FIG. 4 is a diagram showing a structural example of a support roll bearing.

FIG. 5 is a view showing a structural example of a sink roll bearing according to one embodiment of the present invention.

FIG. 6 is a diagram showing a structural example of a support roll bearing according to one embodiment of the present invention.

[Explanation of symbols]

1 ... steel plate 2 ... molten metal tank 3 ... molten metal 4 ... sink roll 5 ... support roll 6 ... Metal plated steel plate, 7 ... Sink roll bearing, 8 ... Support roll bearing, 10 ... Rotating member, 11 .... .Fixed side member, 12 ...... retainer, 13 ... boron nitride layer.

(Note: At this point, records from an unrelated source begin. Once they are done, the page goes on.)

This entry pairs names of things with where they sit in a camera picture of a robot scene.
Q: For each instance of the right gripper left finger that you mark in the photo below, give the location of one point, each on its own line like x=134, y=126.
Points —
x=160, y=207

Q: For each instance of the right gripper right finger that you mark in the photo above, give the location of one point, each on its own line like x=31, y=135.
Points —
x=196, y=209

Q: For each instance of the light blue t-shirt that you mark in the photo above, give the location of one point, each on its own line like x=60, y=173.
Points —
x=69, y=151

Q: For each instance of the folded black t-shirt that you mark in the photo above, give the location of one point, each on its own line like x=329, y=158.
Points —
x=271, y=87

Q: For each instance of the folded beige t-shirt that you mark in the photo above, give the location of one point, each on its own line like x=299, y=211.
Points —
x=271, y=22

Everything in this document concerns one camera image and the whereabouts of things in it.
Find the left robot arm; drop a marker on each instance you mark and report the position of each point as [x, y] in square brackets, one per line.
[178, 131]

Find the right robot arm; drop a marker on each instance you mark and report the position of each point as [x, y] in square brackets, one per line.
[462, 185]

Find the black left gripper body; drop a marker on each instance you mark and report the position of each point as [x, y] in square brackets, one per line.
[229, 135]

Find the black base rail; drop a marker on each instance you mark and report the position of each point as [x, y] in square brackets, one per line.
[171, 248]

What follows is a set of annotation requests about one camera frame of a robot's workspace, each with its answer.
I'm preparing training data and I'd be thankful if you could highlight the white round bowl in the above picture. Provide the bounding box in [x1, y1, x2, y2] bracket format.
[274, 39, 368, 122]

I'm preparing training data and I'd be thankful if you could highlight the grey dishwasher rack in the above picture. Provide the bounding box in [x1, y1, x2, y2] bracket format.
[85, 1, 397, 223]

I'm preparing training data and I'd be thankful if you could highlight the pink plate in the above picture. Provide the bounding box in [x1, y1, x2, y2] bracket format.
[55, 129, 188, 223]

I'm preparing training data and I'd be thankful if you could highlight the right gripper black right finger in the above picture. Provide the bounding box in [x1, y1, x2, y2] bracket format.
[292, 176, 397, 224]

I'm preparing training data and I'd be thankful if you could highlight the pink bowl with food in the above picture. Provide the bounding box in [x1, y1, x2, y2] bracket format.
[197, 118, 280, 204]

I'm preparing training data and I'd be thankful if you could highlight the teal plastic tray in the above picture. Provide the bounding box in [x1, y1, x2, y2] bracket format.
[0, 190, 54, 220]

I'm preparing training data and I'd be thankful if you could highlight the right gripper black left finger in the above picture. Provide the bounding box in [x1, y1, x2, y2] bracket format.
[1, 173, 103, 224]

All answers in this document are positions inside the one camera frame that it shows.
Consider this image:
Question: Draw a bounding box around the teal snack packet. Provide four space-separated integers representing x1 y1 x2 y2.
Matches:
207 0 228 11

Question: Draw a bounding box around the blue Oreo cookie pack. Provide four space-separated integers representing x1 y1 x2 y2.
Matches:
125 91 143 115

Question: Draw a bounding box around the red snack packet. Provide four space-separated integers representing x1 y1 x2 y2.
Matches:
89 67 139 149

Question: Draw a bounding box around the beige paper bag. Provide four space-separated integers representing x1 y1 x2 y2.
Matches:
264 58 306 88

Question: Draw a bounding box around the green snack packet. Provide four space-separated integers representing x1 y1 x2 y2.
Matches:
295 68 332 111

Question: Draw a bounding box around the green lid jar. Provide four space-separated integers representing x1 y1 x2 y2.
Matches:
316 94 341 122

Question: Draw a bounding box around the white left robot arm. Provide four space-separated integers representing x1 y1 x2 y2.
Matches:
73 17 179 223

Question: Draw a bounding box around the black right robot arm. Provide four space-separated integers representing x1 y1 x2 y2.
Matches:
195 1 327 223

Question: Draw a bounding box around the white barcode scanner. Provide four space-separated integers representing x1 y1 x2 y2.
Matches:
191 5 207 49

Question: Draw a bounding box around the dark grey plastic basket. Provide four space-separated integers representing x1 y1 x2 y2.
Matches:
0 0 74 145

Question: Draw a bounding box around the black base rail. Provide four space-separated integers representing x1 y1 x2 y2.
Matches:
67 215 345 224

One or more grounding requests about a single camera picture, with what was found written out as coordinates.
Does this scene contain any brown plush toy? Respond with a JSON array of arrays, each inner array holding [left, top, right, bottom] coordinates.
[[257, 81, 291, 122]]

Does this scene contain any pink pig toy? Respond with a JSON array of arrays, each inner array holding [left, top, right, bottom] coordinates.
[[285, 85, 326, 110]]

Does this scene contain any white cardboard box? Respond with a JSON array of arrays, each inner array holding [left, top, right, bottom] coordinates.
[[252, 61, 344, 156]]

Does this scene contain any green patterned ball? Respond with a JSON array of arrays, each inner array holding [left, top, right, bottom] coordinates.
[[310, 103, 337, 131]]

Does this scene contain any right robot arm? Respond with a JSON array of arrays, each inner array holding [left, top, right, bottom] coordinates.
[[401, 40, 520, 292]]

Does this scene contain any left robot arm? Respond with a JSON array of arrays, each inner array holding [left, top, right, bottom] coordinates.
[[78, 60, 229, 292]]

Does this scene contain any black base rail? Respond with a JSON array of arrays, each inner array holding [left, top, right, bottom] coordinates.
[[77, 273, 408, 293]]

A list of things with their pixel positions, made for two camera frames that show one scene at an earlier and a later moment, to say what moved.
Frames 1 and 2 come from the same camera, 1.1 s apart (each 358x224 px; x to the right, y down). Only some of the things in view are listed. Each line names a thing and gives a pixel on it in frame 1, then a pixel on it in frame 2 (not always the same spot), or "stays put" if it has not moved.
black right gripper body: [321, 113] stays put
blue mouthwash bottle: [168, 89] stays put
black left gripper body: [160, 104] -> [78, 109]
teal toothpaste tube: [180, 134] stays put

──────────────────────────────────────────────────続 き Continuation of the front page (56) References JP-A-7-138721 (JP, A) JP-A-7-18395 (JP, A) JP-A-4-124254 (JP, A) 69155 (JP, U) Real opening 63-73349 (JP, U) (58) Fields investigated (Int. Cl. ⁷ , DB name) C23C 2/00 F16C 13/02

Claims (4)

(57) [Claims] 1. A roll bearing used in a hot-dip metal plating bath, comprising: a fixed-side member provided with a hard ceramic sintered body; and a steel member supporting the sintered body from a back surface through a boron nitride coating layer. A roll bearing for molten metal plating comprising a retainer and a retainer. 2. A roll bearing for use in a hot-dip metal plating bath, comprising: a fixed member provided with a hard ceramic sintered body; and a WC-type supporting the sintered body from a back surface through a boron nitride coating layer. A roll bearing for hot-dip metal plating, comprising: a Co-sprayed steel retainer. 3. The hard ceramic sintered body is made of TiB ₂ or ZrB.
_{2, AlN, Si 3 N 4} , TiN, ZrN, B 4 C, SiC, TiC
_{, Al 2 O 3, Si0 2} , ZrO 2, AlON, SiAlON, for molten metal plating according to claim 1 or 2, characterized in that it comprises one or more ceramics selected from the group consisting of TiCN least 90 wt% Roll bearing. 4. The roll bearing for hot-dip metal plating according to claim 1, wherein the boron nitride coating layer is formed of a ceramic containing 50 wt% or more of BN.